Thursday, April 18, 2013

NCCAT Seminars

Yesterday morning I joined several other islanders and visitors to hear Alton Ballance's presentation, Sea, Sand, and Human Hands, the Changing Face of the Outer Banks, at the NCCAT center. Alton is an Ocracoke Island native and senior fellow at NCCAT (North Carolina Center for the Advancement of Teaching).

Alton first took us up into the cupola of the Center (the former US Coast Guard Station) where we had a commanding view of Ocracoke Village, Pamlico Sound, Ocracoke Inlet, and Portsmouth Island.

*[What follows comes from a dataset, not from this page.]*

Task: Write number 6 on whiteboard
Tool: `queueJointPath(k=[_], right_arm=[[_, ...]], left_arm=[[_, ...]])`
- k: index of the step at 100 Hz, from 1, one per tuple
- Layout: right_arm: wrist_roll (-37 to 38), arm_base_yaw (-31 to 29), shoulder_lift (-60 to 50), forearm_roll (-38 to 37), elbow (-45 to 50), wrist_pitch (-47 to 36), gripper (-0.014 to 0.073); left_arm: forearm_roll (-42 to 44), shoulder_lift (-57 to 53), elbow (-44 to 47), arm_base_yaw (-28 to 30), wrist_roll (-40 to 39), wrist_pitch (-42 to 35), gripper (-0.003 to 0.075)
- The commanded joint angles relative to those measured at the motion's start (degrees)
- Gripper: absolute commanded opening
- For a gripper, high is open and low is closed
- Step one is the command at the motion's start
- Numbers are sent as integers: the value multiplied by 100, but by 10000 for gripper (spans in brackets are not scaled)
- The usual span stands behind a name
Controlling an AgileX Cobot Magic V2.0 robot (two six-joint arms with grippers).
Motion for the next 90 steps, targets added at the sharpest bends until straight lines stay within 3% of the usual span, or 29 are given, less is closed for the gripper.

Then we proceeded to the conference room where Alton spoke about Outer Banks geology and shared photos from a Power Point presentation.

Alton's talk was informative and quite interesting. Among other things, I learned why Ocracoke Inlet is so stable (it is the only Outer Banks inlet that has been continuously open since Europeans have been keeping records). Ocracoke Inlet is actually an extension of the Pamlico River system.

NASA Image of the Outer Banks
Postprocessing by

The Pamlico River empties into Pamlico Sound (just below center in the above image). Following a gently curving arc its flow eventually arrives at Ocracoke Inlet.

As Alton reminded us, the dynamic nature of the North Carolina coast ensures that "human hands" will be struggling with the "changing face of the Outer Banks" for quite some time.

Our latest Ocracoke Newsletter is a video of Philip Howard telling the story of the 1861 wreck of the Black Squall. You can watch it here:

1 comment:

  1. Anonymous3:57 PM

    Interesting observation, Philip. Always something new to learn about Ocracoke--even for you. ;-)

    Thanks, as always, for sharing your insights with us.